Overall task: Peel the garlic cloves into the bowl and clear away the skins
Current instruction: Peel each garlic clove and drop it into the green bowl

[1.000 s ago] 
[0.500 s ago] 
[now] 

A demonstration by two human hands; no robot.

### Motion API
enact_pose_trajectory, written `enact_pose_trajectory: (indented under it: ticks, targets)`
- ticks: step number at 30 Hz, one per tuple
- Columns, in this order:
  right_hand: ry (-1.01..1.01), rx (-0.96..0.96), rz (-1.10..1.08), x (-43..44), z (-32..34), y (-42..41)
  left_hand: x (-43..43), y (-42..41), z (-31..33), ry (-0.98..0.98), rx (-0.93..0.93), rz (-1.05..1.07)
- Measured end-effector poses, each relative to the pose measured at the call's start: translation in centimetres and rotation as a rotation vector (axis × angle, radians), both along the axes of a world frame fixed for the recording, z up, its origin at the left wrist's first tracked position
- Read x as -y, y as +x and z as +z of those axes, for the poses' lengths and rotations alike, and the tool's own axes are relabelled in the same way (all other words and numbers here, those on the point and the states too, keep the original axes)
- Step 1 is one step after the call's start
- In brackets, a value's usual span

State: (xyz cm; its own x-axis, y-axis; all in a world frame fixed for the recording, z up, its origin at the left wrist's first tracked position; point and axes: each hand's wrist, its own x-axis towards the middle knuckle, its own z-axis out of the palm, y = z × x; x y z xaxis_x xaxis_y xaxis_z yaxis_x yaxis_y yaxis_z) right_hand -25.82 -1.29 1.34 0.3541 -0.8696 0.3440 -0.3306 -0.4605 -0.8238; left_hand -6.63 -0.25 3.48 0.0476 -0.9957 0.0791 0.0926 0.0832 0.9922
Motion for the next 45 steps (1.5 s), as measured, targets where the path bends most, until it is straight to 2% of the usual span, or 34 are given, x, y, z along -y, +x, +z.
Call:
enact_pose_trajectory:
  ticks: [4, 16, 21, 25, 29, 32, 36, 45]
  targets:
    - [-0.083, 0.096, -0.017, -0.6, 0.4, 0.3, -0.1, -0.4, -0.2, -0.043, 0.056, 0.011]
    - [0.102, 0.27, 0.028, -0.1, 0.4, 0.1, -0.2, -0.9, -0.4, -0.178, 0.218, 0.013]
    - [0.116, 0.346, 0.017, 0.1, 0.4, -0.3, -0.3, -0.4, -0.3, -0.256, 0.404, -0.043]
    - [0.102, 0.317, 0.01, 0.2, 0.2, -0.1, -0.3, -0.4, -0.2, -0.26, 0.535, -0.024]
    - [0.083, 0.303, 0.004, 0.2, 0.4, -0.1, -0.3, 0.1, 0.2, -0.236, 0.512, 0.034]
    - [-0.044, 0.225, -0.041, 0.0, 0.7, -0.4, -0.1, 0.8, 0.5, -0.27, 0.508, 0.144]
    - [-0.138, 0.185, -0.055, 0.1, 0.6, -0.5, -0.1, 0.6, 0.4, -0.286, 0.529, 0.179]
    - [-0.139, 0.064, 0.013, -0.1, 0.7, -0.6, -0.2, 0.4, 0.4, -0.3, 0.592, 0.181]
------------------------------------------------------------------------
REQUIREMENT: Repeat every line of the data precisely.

EXERCISE SOLUTION:
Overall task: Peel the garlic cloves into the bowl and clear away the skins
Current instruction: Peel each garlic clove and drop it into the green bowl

[1.000 s ago] 
[0.500 s ago] 
[now] 

A demonstration by two human hands; no robot.

### Motion API
enact_pose_trajectory, written `enact_pose_trajectory: (indented under it: ticks, targets)`
- ticks: step number at 30 Hz, one per tuple
- Columns, in this order:
  right_hand: ry (-1.01..1.01), rx (-0.96..0.96), rz (-1.10..1.08), x (-43..44), z (-32..34), y (-42..41)
  left_hand: x (-43..43), y (-42..41), z (-31..33), ry (-0.98..0.98), rx (-0.93..0.93), rz (-1.05..1.07)
- Measured end-effector poses, each relative to the pose measured at the call's start: translation in centimetres and rotation as a rotation vector (axis × angle, radians), both along the axes of a world frame fixed for the recording, z up, its origin at the left wrist's first tracked position
- Read x as -y, y as +x and z as +z of those axes, for the poses' lengths and rotations alike, and the tool's own axes are relabelled in the same way (all other words and numbers here, those on the point and the states too, keep the original axes)
- Step 1 is one step after the call's start
- In brackets, a value's usual span

State: (xyz cm; its own x-axis, y-axis; all in a world frame fixed for the recording, z up, its origin at the left wrist's first tracked position; point and axes: each hand's wrist, its own x-axis towards the middle knuckle, its own z-axis out of the palm, y = z × x; x y z xaxis_x xaxis_y xaxis_z yaxis_x yaxis_y yaxis_z) right_hand -25.82 -1.29 1.34 0.3541 -0.8696 0.3440 -0.3306 -0.4605 -0.8238; left_hand -6.63 -0.25 3.48 0.0476 -0.9957 0.0791 0.0926 0.0832 0.9922
Motion for the next 45 steps (1.5 s), as measured, targets where the path bends most, until it is straight to 2% of the usual span, or 34 are given, x, y, z along -y, +x, +z.
Call:
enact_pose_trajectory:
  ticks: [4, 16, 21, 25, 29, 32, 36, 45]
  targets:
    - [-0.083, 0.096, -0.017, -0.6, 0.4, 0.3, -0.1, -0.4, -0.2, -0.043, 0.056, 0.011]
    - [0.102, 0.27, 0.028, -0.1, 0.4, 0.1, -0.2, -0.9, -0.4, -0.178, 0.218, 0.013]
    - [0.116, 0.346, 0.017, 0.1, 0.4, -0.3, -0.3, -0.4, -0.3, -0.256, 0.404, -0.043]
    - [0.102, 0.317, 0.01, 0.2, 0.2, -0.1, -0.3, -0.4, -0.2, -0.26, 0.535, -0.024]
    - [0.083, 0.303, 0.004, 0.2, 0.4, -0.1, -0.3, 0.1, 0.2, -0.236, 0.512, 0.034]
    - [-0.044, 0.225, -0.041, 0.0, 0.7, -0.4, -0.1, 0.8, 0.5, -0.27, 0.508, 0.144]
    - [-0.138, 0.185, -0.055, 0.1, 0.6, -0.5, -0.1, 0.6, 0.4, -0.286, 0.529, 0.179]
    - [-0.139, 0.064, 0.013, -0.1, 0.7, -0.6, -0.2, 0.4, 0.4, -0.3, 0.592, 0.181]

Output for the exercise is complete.